Abortion, DUI, animal welfare laws go into effect in NH – Boston News, Weather, Sports


CONCORD, NH (AP) — The new year brings new laws for New Hampshire, including an abortion ban that was passed as part of the state budget.

The budget Governor Chris Sununu signed into law in June contained a provision prohibiting abortion after 24 weeks of gestation, with exceptions for the life or physical health of the mother. It takes effect Jan. 1, and Democrats have already drafted legislation to repeal the new restrictions and establish state-level protections for abortion access. Some also want to include the right to make reproductive medical decisions as a constitutional right.

“Make no mistake about it, beginning January 1, the State of New Hampshire will deny a woman the dignity of making personal and private decisions and instead insert government into medical choices,” Rep. Marjorie Smith said. D-Durham, during a press conference. earlier this month.

Other new laws that come into effect on January 1 include:


Judges will be allowed to impose longer prison sentences on repeat drunk drivers who kill or injure others under a new law named after a Concord man who died in 2018.

Tyler Shaw was 20 when a repeat drunk driver sped an exit onto I-89 South, drove through a stop sign, and hit Shaw’s truck, killing him.

Under the new law, a person with a previous conviction for drunk driving that caused an accident that killed or seriously injured another person can be sentenced to 10 to 20 years in prison. Those with two or more prior convictions can be sentenced to 15 to 30 years.


In service of their feline, canine and wild critters constituents, lawmakers passed three animal-related bills that will take effect on January 1.

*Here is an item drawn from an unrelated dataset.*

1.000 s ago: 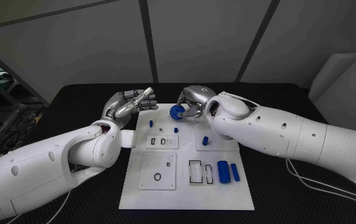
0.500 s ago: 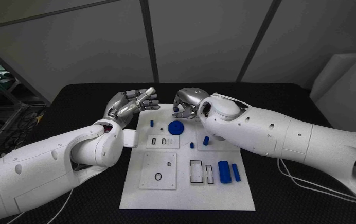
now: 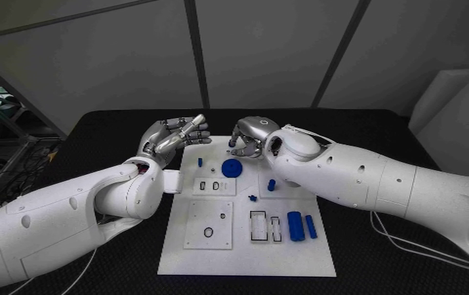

One of them considers it a crime to maliciously remove a tracking collar or microchip from someone else’s dog. The bill, which also makes dog theft a felony for a second offence, was prompted by what supporters have described as a growing problem of “dog flipping” in which people steal dogs to resell them to profit-making purposes.

Another will expand state animal cruelty laws and make it illegal to beat, whip, torture or mutilate any wild animal, fish or bird. The third requires drivers who injure or kill cats to notify police or pet owners, or face a $1,000 fine, a long-standing mandate for runover dogs.

“Even though it’s not a big budget, these things are really, really important,” Gov. Chris Sununu said as he signed the bills at an animal shelter in Salem. “We’re not just going to let these things go, we can really do something about this. Animals are a bipartisan issue.


Sex workers who report sexual assault will not be prosecuted for prostitution under a new law aimed at encouraging victims to come forward.

The law establishes a state policy to protect sex workers from arrest, prosecution, and conviction for prostitution if they report that they or someone else has been sexually assaulted.

Another new law that will come into effect on January 1 will increase the penalty for someone who pays to have sexual contact with someone under the age of 16.